On July 5, 1958, Johnson won the AAU decathlon in Palmyra, New York. Three weeks later, he bettered his own world record, at the inaugural U.S. – U.S.S.R. meet in Moscow, and would go on to be named Sports Illustrated “Sportsman of the Year.”
In 1959, a serious auto accident damaged Johnson’s spinal cord and lower back, forcing him to miss the that season’s AAU Championships and Pan Am Games. Although his last year of college track eligibility ended in the spring of 1958, he remained in Westwood. In the summer of 1958, C.K. Yang, a superb decathlete from Taiwan, enrolled at UCLA. Johnson and Yang became training partners under Bruins coach Elvin “Ducky” Drake. “From the first day we met,” said Johnson, “we were friends.”
Johnson returned to form in 1960, setting a new world record [and third of his career] at the Olympic Trials in July. Two months later in Rome, he and Yang, the son of a rice farmer, battled in one of the most epic duals in Olympic decathlon history. As world record holder, flag-bearer and captain of the U.S. Olympic Team, Johnson came into the 1960 Rome Games as the heavy favorite.
The Olympic decathlon is held over two days, with five events each day. The 1960 decathlon quickly became a two-man competition, with the lead see-sawing between Johnson and Yang – dubbed the “Iron Asian.” The closest of friends and keenest of rivals, the gold medal came down to the last event — the 1,500 meters. With a personal-best time of 4:36, Yang appeared to be the favorite, as Johnson had never run faster than 4:54. Behind by only 67 points, Yang needed to win by ten seconds to capture the gold medal. Despite the blistering pace set by Yang, Johnson held close, running a personal-best 4:49.7, only 1.2 seconds behind his rival. Johnson took gold, setting a new Olympic record of 8,392 points in the process.
Johnson retired following the Games and returned home an Olympic hero. He was named AP Athlete of the Year and won the 1960 AAU Sullivan Award. In 1974, he was inducted into the USA Track and Field Hall of Fame and, in 1990, was elected to the National High School Hall of Fame.
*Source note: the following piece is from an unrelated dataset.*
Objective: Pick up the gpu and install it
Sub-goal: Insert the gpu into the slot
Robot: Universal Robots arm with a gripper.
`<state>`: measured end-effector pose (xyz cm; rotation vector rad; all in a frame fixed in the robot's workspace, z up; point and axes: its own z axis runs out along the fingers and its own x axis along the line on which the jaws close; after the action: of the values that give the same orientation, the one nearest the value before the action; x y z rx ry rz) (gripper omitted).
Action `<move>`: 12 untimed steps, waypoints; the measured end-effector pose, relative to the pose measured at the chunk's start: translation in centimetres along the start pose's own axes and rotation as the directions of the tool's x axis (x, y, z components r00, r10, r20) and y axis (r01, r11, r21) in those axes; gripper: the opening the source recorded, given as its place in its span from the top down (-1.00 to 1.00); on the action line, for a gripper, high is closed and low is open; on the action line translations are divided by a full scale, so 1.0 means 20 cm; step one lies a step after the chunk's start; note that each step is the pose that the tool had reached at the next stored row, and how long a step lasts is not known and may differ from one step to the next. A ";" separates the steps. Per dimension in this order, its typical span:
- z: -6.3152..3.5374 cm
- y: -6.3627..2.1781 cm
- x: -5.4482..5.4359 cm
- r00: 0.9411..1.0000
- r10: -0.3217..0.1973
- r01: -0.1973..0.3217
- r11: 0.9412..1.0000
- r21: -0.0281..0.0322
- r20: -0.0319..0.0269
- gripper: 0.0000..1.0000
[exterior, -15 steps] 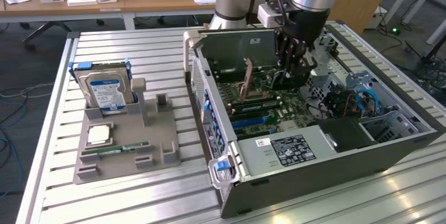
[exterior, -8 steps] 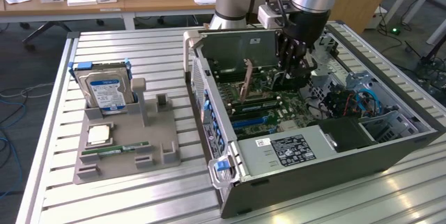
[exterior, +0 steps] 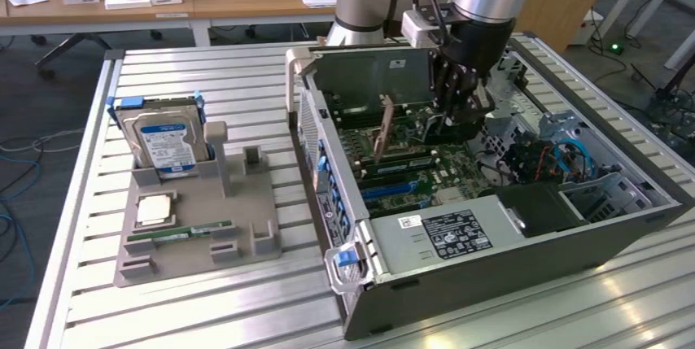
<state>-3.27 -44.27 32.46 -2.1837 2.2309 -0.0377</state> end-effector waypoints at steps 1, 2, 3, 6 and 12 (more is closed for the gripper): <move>0.001 0.003 0.00 1.000 0.000 0.000 1.000 0.000 0.000 0.47; 0.004 0.006 0.00 1.000 0.000 0.000 1.000 0.000 0.000 0.47; 0.008 0.009 0.00 1.000 0.000 0.000 1.000 0.000 0.000 0.47; 0.022 0.018 0.00 1.000 0.000 0.000 1.000 0.000 -0.002 0.47; 0.053 0.036 0.00 1.000 0.000 0.000 1.000 0.000 -0.005 0.47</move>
<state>-3.96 -44.28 31.37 -2.1864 2.2334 -0.0435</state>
In May 2017 – more than five-and-a-half decades after achieving Olympic stardom – Rafer Johnson was awarded the UCLA Medal, the highest honor the university can bestow, in recognition of his decades of leadership in the Special Olympics and unwavering efforts supporting equality for all.
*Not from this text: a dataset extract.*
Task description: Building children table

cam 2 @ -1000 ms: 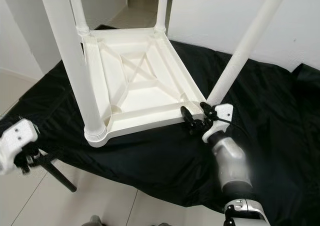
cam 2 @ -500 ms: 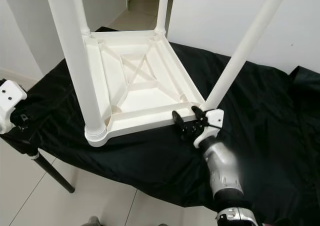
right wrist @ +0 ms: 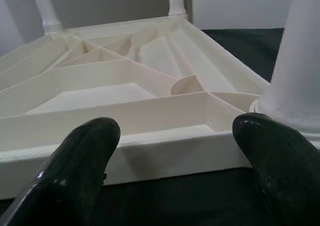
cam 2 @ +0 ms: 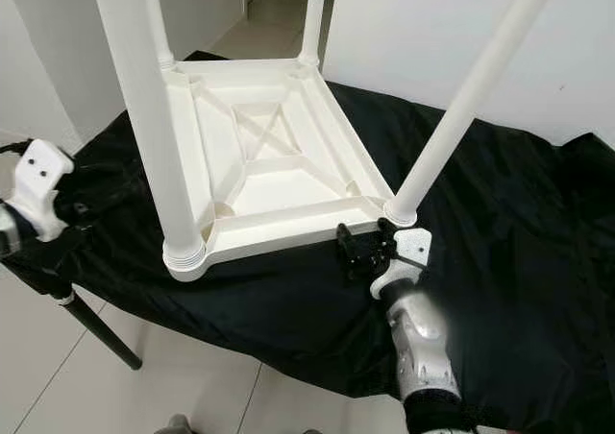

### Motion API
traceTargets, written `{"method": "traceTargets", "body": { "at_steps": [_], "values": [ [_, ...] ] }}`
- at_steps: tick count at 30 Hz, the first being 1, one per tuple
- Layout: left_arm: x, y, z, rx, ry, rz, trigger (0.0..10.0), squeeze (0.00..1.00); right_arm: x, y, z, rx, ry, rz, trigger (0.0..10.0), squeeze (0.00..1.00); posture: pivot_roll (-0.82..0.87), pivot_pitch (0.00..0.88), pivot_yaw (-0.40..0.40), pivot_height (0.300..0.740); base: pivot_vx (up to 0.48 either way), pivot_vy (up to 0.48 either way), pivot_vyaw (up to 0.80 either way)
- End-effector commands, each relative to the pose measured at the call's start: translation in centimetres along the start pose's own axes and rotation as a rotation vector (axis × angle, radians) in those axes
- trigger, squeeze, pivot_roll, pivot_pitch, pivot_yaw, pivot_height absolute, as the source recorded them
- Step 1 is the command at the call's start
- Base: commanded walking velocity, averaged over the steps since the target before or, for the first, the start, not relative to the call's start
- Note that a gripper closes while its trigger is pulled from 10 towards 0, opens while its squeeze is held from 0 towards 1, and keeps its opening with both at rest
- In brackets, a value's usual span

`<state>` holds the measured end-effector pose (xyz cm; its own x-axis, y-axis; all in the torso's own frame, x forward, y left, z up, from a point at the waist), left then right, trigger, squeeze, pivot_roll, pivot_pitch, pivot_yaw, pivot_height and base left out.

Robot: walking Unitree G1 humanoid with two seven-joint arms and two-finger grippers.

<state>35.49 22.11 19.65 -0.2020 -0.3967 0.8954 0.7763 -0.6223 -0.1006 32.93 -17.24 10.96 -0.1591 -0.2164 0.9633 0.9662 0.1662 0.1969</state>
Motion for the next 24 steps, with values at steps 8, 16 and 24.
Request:
{"method": "traceTargets", "body": {
  "at_steps": [8,16,24],
  "values": [
    [1.4,1.5,0.5,0.128,-0.033,-0.094,10.0,0.00,-1.9,-0.7,-1.3,-0.241,-0.021,0.097,10.0,0.00,0.08,0.092,-0.114,0.740,0.000,0.000,0.00],
    [2.6,2.4,-1.2,0.072,-0.047,-0.168,10.0,0.00,-2.3,0.4,-0.9,-0.308,0.008,0.129,10.0,0.00,0.08,0.104,-0.115,0.740,0.000,0.000,0.00],
    [3.0,2.1,-4.8,-0.065,-0.056,-0.215,10.0,0.00,-2.3,2.1,-0.3,-0.307,0.014,0.152,10.0,0.00,0.10,0.119,-0.120,0.740,0.000,0.000,0.00]
  ]
}}
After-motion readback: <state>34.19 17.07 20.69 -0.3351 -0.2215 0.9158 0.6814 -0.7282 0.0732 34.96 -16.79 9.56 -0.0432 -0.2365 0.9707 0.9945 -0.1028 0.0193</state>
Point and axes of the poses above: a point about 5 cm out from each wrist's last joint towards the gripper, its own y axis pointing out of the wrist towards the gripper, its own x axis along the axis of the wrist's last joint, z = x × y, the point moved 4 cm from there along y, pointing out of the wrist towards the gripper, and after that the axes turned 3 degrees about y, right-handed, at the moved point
Athleticism runs in the Johnson family. Rafer’s younger brother, Jimmy, was an NCAA 110-meter hurdle champion at UCLA and first pick of the 1961 NFL Draft by the San Francisco 49ers. He played 16 years in the NFL and was named as a starting cornerback on the league’s 1970s All-Decade Team. One of the best man-to-man defenders in NFL history, San Francisco retired his number 37 in 1977. Seventeen years later, Jimmy Johnson was inducted into the Pro Football Hall of Fame. Rafer’s daughter, Jennifer, played volleyball at UCLA and won a silver medal at the 1999 Beach Volleyball World Championships. Alongside Annett Davis, she competed in the 2000 Sydney Olympics, finishing fifth. Jennifer married Kevin Jordan, a former All-American wide receiver for UCLA. After finishing his career as the Bruins’ all-time leader in catches and receiving yards, Jordan had stints with three NFL teams. Kevin and Jennifer Jordan later served as chaplains for the UCLA women’s basketball team.
Happy 82nd birthday to one of America’s greatest Olympians.